WORK ITEM: Your response must be made up of each line in the data below that contains the string "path".

++++ GIVEN INFORMATION ++++

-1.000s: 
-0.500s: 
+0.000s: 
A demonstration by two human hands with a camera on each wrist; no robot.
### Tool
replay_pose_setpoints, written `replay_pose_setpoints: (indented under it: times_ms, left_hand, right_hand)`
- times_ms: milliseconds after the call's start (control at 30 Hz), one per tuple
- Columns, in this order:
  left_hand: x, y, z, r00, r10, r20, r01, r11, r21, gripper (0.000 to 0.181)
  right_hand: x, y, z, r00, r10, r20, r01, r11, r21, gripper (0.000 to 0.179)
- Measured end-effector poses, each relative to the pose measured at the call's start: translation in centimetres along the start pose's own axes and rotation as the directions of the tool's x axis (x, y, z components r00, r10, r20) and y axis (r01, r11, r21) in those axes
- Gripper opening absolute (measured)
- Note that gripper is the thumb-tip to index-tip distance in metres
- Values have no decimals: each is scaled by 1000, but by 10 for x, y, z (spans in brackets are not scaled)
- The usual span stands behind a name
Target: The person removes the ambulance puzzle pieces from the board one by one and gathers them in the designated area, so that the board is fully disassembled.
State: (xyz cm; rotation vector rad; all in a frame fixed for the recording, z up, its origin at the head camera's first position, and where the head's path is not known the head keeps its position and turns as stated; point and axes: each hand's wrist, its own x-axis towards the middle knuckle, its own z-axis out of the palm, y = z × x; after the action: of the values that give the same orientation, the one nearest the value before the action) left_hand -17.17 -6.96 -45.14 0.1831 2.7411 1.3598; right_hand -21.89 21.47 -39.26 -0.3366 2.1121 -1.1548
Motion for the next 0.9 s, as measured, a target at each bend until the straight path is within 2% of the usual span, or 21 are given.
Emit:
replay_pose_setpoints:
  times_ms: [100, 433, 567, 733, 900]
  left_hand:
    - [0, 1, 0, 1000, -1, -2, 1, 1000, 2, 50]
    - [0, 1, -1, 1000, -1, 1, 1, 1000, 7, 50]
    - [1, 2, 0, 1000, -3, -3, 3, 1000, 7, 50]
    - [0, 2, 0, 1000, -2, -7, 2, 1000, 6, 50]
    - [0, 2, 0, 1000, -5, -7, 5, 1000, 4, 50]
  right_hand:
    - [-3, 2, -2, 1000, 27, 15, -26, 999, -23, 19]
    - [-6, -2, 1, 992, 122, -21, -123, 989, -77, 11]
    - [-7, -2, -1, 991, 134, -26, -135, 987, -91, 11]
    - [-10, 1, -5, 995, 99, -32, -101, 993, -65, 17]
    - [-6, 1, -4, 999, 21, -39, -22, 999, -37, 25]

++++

RESPONSE TO THIS TASK:
State: (xyz cm; rotation vector rad; all in a frame fixed for the recording, z up, its origin at the head camera's first position, and where the head's path is not known the head keeps its position and turns as stated; point and axes: each hand's wrist, its own x-axis towards the middle knuckle, its own z-axis out of the palm, y = z × x; after the action: of the values that give the same orientation, the one nearest the value before the action) left_hand -17.17 -6.96 -45.14 0.1831 2.7411 1.3598; right_hand -21.89 21.47 -39.26 -0.3366 2.1121 -1.1548
Motion for the next 0.9 s, as measured, a target at each bend until the straight path is within 2% of the usual span, or 21 are given.

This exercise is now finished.